Setting seed while training many PyTorch models in a loop?

68 Views Asked by At

I have code as follows:

seed = 0
random.seed(seed)
torch.manual_seed(seed)
np.random.seed(seed)
torch.cuda.manual_seed_all(seed)
torch.cuda.manual_seed(seed)
torch.backends.cudnn.deterministic = True
torch.backends.cudnn.benchmark = False


def train_model(dataloaders, model, optimizer, num_epochs=100): 
    ...

def test_model(model,test_loader,device):
    ...

for i in range(2):
    model =  Transformer(d_model=d_model, 
                    n_head=n_head, 
                    max_len=max_len, 
                    seq_len=sequence_len, 
                    ffn_hidden=ffn_hidden, 
                    n_layers=n_layer, 
                    drop_prob=drop_prob, 
                    details=False, 
                    device=device).to(device=device)
    optimizer = optim.Adam(model.parameters(), lr=0.001)
    train_model(...)
    torch.save(model.state_dict())
    del model
    torch.cuda.empty_cache()
    # removed from cache, now load for testing
    model = Transformer(...)
    model.load_state_dict(...)
    test_model()

For some reason, the training loss, final accuracy of the 2 models arent the same even when the seed is set initially. And even when testing, the results don't seem to be same.

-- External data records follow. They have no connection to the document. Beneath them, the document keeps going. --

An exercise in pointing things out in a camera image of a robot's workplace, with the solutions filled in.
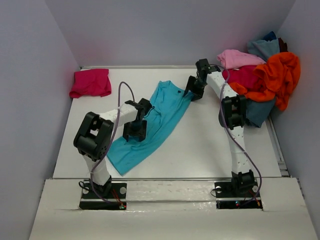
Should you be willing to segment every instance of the pink cloth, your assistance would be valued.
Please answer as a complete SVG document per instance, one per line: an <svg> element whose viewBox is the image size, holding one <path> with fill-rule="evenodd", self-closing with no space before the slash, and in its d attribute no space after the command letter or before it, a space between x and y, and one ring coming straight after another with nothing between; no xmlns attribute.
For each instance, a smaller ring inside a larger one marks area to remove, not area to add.
<svg viewBox="0 0 320 240"><path fill-rule="evenodd" d="M256 55L240 52L234 49L224 50L216 59L221 62L221 65L226 69L237 69L242 66L253 65L257 66L266 62Z"/></svg>
<svg viewBox="0 0 320 240"><path fill-rule="evenodd" d="M253 89L255 83L258 81L259 77L254 75L254 69L257 66L242 66L239 70L230 69L230 78L228 83L238 83L246 89ZM226 70L222 72L224 80L227 80L228 73Z"/></svg>
<svg viewBox="0 0 320 240"><path fill-rule="evenodd" d="M111 94L111 83L108 77L109 69L90 69L76 71L75 82L69 93L71 98L89 96L108 96Z"/></svg>

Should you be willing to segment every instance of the white wall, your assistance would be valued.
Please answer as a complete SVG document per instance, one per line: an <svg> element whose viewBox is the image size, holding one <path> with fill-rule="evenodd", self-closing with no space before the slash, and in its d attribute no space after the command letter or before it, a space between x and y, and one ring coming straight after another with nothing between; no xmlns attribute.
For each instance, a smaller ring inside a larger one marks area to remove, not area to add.
<svg viewBox="0 0 320 240"><path fill-rule="evenodd" d="M0 239L27 240L78 65L44 0L1 1L0 23Z"/></svg>
<svg viewBox="0 0 320 240"><path fill-rule="evenodd" d="M194 65L277 31L295 0L46 0L81 66Z"/></svg>
<svg viewBox="0 0 320 240"><path fill-rule="evenodd" d="M272 119L289 172L300 178L320 237L320 1L297 0L277 35L300 58L301 77L288 108Z"/></svg>

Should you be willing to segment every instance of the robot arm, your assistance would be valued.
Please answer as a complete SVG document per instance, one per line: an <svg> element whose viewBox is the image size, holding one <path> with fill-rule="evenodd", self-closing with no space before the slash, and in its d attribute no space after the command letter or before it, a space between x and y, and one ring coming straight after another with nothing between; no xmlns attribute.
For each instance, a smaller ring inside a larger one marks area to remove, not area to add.
<svg viewBox="0 0 320 240"><path fill-rule="evenodd" d="M204 94L204 88L209 85L220 97L225 79L217 66L211 66L207 59L200 59L196 64L197 77L190 76L184 96L191 91L194 94L193 101L201 99ZM222 93L222 112L226 126L224 129L227 133L232 158L232 190L236 193L245 193L251 190L256 184L254 174L249 165L248 159L243 151L236 145L234 140L245 148L244 142L244 124L246 119L246 97L238 95L228 84L224 86ZM219 122L225 127L221 113L219 114Z"/></svg>
<svg viewBox="0 0 320 240"><path fill-rule="evenodd" d="M119 107L117 127L124 125L122 136L127 141L129 136L136 137L139 142L146 138L147 121L143 118L151 108L150 102L144 98L138 103L126 101ZM73 145L83 156L89 172L92 173L94 189L102 195L111 188L111 176L107 170L105 156L112 132L115 131L117 116L118 109L101 114L87 113L73 141ZM92 172L98 161L99 165Z"/></svg>

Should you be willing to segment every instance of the clothing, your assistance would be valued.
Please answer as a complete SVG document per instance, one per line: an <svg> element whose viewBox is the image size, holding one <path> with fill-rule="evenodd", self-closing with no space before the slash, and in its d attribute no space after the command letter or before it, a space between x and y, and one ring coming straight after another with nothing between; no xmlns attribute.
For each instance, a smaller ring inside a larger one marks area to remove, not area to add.
<svg viewBox="0 0 320 240"><path fill-rule="evenodd" d="M258 76L254 75L254 69L257 66L242 66L239 69L230 69L230 77L228 83L238 83L244 86L246 89L253 89ZM226 70L222 72L224 80L227 80L228 73Z"/></svg>
<svg viewBox="0 0 320 240"><path fill-rule="evenodd" d="M276 97L275 105L284 111L288 106L289 96L298 84L300 72L299 58L292 52L281 52L253 70L253 74L259 77L259 91L247 89L237 82L229 85L238 94L244 94L247 99L256 102L266 102Z"/></svg>
<svg viewBox="0 0 320 240"><path fill-rule="evenodd" d="M221 62L221 65L226 69L237 69L242 66L248 66L248 65L257 66L257 65L266 63L264 60L262 60L258 56L240 52L235 49L224 50L216 58Z"/></svg>
<svg viewBox="0 0 320 240"><path fill-rule="evenodd" d="M288 45L281 39L281 37L278 38L278 41L280 53L288 52Z"/></svg>
<svg viewBox="0 0 320 240"><path fill-rule="evenodd" d="M280 53L278 39L272 41L249 41L246 46L248 53L256 55L262 58L264 61L267 61L271 56Z"/></svg>
<svg viewBox="0 0 320 240"><path fill-rule="evenodd" d="M89 96L108 96L111 94L111 84L108 77L109 69L90 69L76 71L75 82L69 93L71 98Z"/></svg>
<svg viewBox="0 0 320 240"><path fill-rule="evenodd" d="M160 81L150 99L154 109L145 118L145 140L138 142L129 138L127 142L120 137L112 143L107 157L121 175L151 155L171 134L193 98L191 92L185 97L183 94L184 90L171 81Z"/></svg>
<svg viewBox="0 0 320 240"><path fill-rule="evenodd" d="M274 31L269 32L267 35L265 35L262 40L265 41L272 41L277 39L276 34L274 33Z"/></svg>
<svg viewBox="0 0 320 240"><path fill-rule="evenodd" d="M251 99L246 101L245 123L248 126L261 128L276 103L276 98L270 101L256 102Z"/></svg>

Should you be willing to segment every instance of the white platform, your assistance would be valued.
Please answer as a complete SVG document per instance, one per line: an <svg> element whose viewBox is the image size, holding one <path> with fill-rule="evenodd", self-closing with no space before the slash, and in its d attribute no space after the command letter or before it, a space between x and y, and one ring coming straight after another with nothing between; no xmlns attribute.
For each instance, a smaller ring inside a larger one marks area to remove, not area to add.
<svg viewBox="0 0 320 240"><path fill-rule="evenodd" d="M264 178L259 209L217 210L213 181L129 181L127 210L80 210L76 179L47 180L30 240L316 240L295 178Z"/></svg>
<svg viewBox="0 0 320 240"><path fill-rule="evenodd" d="M53 177L88 178L85 161L73 146L74 137L88 112L103 113L117 108L118 85L127 82L136 101L149 99L159 81L171 80L184 89L196 69L110 69L112 94L106 97L83 96L72 102ZM121 101L131 99L123 86ZM107 160L113 178L224 178L231 176L231 154L224 129L218 121L219 99L207 86L202 99L192 102L172 134L151 156L124 176ZM117 131L121 136L123 128ZM280 177L277 151L266 124L262 128L245 127L247 152L263 177Z"/></svg>

To get the same results while training and testing, I need to put the seed setting into the for loop before the training and testing as follows:

def train_model(dataloaders, model, optimizer, num_epochs=100): 
    ...

def test_model(model,test_loader,device):
    ...

for i in range(2):
    seed = 0
    random.seed(seed)
    torch.manual_seed(seed)
    np.random.seed(seed)
    torch.cuda.manual_seed_all(seed)
    torch.cuda.manual_seed(seed)
    torch.backends.cudnn.deterministic = True
    torch.backends.cudnn.benchmark = False
    model =  Transformer(d_model=d_model, 
                    n_head=n_head, 
                    max_len=max_len, 
                    seq_len=sequence_len, 
                    ffn_hidden=ffn_hidden, 
                    n_layers=n_layer, 
                    drop_prob=drop_prob, 
                    details=False, 
                    device=device).to(device=device)
    optimizer = optim.Adam(model.parameters(), lr=0.001)
    train_model(...)
    torch.save(model.state_dict())
    del model
    torch.cuda.empty_cache()
    # removed from cache, now load for testing
    seed = 0
    random.seed(seed)
    torch.manual_seed(seed)
    np.random.seed(seed)
    torch.cuda.manual_seed_all(seed)
    torch.cuda.manual_seed(seed)
    torch.backends.cudnn.deterministic = True
    torch.backends.cudnn.benchmark = False
    model = Transformer(...)
    model.load_state_dict(...)
    test_model()

This helps keep the iterations consistent with respect to the training losses, accuracies as well as testing between the two models. Why is this? Is resetting the seed helping it go back to initial states? Is training one model after setting seed altering the conditions somehow? I'm just asking because I run experiments like for num_epochs in [30, 40, 60, 80, 100] and keeping a seed really helps with reproducible results.

1

There are 1 best solutions below

0
Yakov Dan On

Well, assuming drop_prob is non-zero, your transformer model has dropout layers. Dropout layers randomly mask some attention and feed-forward blocks. Since different blocks will be chosen in both models, the result will be different. Resetting the seed for each model ensures that the same blocks in both models get masked.

There may be other factors that depend on the state of the random numbers generator, but this one pops out immediately.